:: Task brief ::
Check the records below line by line. Give the count of lines with "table", and nothing else.
==== Input material
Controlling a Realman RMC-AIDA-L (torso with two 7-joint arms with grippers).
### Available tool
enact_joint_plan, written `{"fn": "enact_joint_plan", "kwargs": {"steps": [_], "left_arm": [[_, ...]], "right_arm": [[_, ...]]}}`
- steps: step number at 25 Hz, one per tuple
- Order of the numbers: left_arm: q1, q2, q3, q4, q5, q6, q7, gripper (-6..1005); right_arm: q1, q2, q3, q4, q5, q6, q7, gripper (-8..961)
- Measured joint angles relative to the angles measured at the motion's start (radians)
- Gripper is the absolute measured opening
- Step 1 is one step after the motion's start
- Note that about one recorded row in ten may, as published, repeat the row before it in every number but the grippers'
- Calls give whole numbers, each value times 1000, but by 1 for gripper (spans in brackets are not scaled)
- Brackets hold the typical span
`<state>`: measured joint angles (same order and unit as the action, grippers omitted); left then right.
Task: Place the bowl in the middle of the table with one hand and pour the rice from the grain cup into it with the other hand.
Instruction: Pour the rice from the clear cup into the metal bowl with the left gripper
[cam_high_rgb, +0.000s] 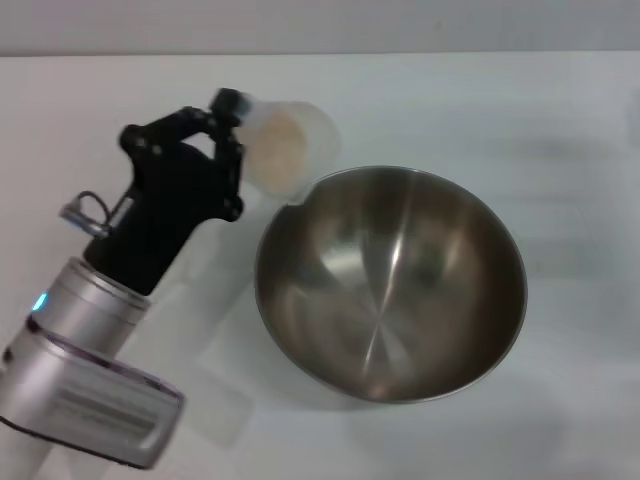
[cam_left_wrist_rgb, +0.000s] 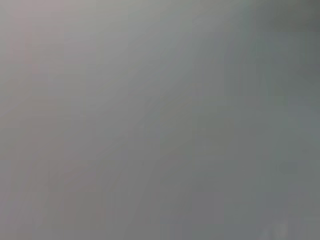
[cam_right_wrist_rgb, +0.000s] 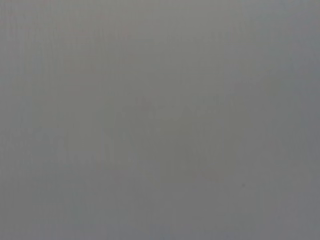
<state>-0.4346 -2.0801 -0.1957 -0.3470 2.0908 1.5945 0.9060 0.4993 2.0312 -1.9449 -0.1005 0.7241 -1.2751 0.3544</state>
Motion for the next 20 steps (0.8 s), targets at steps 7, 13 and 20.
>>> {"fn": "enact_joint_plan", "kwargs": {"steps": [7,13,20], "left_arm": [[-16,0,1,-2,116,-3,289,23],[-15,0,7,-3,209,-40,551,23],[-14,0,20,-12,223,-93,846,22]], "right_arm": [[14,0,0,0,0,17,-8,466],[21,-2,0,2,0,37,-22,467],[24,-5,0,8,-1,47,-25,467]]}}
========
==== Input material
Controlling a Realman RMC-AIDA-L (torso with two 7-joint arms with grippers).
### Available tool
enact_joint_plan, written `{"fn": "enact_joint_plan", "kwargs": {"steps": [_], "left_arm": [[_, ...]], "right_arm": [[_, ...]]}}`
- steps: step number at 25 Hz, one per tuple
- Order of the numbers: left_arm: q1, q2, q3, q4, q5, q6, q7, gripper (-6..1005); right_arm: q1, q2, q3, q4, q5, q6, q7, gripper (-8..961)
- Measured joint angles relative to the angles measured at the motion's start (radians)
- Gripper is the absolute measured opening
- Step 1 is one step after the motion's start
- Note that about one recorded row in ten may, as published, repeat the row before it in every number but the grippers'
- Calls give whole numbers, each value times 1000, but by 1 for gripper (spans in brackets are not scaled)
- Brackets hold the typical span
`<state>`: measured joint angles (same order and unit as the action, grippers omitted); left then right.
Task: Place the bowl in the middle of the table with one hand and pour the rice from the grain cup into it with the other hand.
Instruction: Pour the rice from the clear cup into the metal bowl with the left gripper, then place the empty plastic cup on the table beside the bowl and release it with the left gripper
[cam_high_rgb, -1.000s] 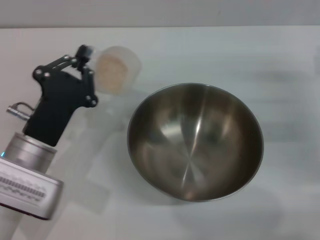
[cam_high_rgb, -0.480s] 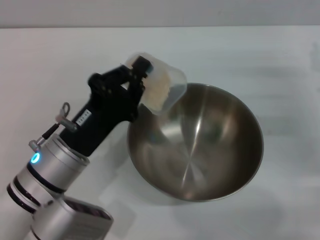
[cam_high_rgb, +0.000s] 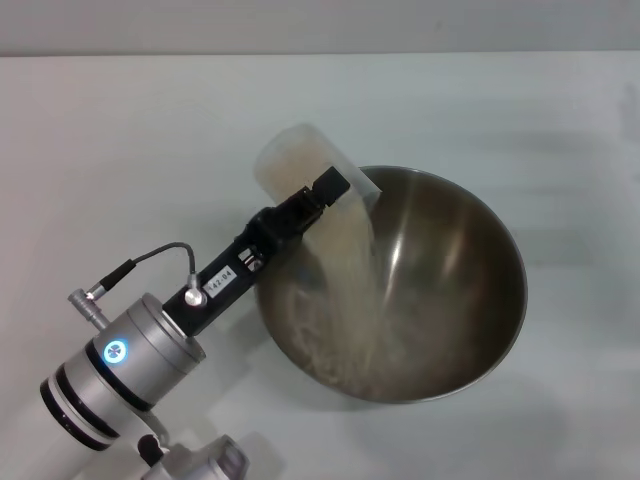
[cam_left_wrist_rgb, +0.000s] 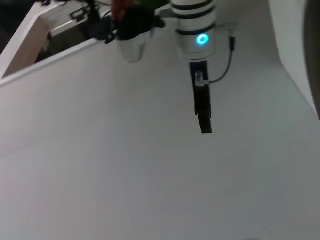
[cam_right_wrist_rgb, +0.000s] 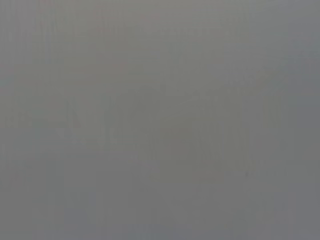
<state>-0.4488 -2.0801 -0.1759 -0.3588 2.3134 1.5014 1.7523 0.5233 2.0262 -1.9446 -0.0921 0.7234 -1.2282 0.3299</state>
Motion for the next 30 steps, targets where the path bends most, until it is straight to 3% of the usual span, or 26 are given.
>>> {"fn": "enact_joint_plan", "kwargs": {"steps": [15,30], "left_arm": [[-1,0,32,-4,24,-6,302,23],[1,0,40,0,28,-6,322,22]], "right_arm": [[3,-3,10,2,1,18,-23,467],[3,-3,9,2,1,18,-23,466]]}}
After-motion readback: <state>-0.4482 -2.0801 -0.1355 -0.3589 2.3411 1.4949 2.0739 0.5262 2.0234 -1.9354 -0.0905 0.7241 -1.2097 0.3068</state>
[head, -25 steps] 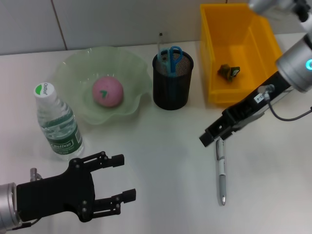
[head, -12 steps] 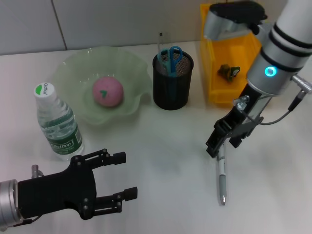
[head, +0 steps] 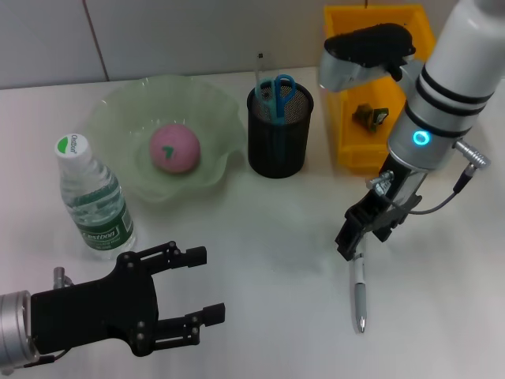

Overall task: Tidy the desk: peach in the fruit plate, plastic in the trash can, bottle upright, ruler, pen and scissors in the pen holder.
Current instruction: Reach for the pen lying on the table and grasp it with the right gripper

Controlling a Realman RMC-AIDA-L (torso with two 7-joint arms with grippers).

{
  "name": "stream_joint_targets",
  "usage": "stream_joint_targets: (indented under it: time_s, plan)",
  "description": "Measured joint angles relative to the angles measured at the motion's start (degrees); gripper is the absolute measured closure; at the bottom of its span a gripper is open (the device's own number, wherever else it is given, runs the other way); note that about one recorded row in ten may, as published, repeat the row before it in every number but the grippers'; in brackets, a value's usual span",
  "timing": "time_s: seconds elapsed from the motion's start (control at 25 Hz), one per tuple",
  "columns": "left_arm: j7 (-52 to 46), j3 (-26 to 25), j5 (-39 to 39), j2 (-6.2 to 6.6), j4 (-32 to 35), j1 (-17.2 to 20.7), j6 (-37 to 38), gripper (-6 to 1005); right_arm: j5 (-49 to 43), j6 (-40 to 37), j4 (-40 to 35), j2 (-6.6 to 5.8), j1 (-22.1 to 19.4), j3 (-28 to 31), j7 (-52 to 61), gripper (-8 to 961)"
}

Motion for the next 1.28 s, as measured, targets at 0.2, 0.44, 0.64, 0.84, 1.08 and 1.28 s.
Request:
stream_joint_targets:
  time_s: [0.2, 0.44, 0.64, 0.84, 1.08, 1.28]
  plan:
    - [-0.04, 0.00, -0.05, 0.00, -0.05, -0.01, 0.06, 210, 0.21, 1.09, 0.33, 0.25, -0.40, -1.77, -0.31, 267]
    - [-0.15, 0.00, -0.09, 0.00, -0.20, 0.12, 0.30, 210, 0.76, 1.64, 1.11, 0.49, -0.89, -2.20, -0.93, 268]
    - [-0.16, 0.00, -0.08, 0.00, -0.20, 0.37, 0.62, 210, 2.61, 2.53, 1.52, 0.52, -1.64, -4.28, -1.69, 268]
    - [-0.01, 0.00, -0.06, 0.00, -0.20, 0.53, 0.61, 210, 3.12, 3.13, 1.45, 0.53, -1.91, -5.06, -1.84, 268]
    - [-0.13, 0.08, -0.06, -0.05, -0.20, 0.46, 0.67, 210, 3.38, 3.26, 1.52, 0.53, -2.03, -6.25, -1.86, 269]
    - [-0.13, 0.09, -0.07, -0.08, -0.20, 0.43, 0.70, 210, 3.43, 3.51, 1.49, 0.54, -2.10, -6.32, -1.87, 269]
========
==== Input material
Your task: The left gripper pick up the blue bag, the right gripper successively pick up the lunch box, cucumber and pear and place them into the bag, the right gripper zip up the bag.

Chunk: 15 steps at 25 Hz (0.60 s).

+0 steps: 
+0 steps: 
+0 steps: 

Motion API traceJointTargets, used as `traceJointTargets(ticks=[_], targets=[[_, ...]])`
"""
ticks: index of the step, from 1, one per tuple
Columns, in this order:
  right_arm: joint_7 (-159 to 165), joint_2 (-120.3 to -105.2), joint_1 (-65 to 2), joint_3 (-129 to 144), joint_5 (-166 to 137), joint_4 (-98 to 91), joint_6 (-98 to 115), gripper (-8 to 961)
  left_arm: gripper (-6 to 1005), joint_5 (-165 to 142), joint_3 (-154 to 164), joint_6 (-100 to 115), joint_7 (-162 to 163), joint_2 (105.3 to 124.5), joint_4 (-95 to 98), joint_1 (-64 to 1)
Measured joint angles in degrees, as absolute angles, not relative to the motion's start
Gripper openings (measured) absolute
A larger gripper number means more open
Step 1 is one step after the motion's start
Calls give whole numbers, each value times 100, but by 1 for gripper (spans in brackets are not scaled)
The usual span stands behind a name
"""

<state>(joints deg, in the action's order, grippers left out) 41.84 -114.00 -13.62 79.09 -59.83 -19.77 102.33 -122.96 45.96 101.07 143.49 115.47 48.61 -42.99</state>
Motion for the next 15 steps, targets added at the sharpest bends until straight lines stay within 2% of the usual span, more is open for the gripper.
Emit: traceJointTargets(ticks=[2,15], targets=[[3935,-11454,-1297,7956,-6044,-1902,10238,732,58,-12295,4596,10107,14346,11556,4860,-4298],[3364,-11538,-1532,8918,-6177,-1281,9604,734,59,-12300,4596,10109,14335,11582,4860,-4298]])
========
:: Solution ::
4